Vaccines – facts and myths
- Vaccines DO introduce your immune system to non-dangerous components of the virus, such as the well-known “spike” of the coronavirus, so it will recognize it later and prevent the virus from spreading and causing illness.
- All current vaccines DO show effective protection against severe disease, hospitalization and death.
- Coronavirus research ISN’T new; coronavirus has been studied for several decades.
- mRNA technology ISN’T new; the science of mRNA has been studied for more than a decade.
- mRNA vaccines DON’T contain a live virus and DON’T carry a risk of causing disease in the vaccinated person.
- mRNA from the vaccine NEVER enters the nucleus of the cell and DOESN’T affect or interact with a person’s DNA.
- Vaccines DON’T interfere with testing for COVID-19.
After you’re vaccinated
- Keep up with public health guidelines: Continue to wear a mask and maintain physical distance. Why? A vaccine can prevent you from getting sick from the virus, but you can still carry the virus and potentially spread it to other people.
- It can take two weeks after vaccination for your body to build protection (immunity) against the virus that causes COVID-19.
- You could still get COVID-19 before or just after vaccination and then get sick because the vaccine did not have enough time to provide protection. You will most likely experience mild symptoms or asymptomatic infection. This is why masking and physical distancing are still very important.
- You are considered fully protected two weeks after your second dose of the Pfizer-BioNTech or Moderna COVID-19 vaccine, or two weeks after the single-dose Johnson & Johnson / Janssen COVID-19 vaccine.
Still learning
- Although COVID-19 vaccines are effective at keeping you from getting sick, scientists are still learning how well vaccines prevent you from spreading the virus that causes COVID-19 to others, even if you do not have symptoms. Early data show the vaccines do help keep people with no symptoms from spreading COVID-19, but we are learning more as more people get vaccinated.
- So far, studies suggest that antibodies generated through vaccination with currently authorized vaccines recognize known variants. This is being closely investigated and more studies are underway.

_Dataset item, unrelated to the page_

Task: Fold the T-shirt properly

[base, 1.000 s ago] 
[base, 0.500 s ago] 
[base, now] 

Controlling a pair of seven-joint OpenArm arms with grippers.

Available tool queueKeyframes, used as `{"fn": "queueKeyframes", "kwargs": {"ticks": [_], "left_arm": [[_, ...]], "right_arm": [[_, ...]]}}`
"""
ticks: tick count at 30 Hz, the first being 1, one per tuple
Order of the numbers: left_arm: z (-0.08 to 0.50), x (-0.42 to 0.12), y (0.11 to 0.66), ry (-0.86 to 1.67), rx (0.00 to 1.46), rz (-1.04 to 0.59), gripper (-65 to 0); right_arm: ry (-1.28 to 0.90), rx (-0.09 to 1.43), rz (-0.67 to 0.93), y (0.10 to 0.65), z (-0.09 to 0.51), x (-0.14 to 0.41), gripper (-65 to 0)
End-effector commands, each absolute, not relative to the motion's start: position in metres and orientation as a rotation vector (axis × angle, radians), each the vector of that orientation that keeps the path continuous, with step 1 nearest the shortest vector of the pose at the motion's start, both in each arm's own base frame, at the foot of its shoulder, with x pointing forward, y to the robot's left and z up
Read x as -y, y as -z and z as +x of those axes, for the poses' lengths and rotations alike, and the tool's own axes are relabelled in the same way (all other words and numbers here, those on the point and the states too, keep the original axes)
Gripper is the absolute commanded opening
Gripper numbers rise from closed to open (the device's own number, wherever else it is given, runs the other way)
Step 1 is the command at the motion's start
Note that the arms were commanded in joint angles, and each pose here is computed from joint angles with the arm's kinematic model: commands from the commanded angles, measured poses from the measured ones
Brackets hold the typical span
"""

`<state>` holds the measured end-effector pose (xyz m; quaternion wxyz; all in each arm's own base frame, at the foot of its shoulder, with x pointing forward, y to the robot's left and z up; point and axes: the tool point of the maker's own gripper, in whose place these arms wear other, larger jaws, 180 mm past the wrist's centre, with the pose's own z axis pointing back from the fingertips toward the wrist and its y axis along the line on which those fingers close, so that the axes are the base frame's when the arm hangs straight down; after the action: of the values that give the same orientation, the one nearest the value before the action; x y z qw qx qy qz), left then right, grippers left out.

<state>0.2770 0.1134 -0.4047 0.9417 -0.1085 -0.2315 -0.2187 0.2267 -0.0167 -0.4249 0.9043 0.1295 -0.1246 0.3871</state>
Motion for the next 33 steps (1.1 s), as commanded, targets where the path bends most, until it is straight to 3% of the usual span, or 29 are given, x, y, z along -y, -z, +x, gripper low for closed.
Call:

- We’re also still learning how long COVID-19 vaccines protect people.
Continue public health measures
- Until we know more, people who have been fully vaccinated against COVID-19 should keep taking precautions in public places.
- Continued efforts to follow public health mitigation strategies (vaccination, physical distancing, use of masks, hand hygiene, avoiding crowds and poorly ventilated spaces, and isolation and quarantine) are essential to limit the spread of the virus that causes COVID-19 and protect public health.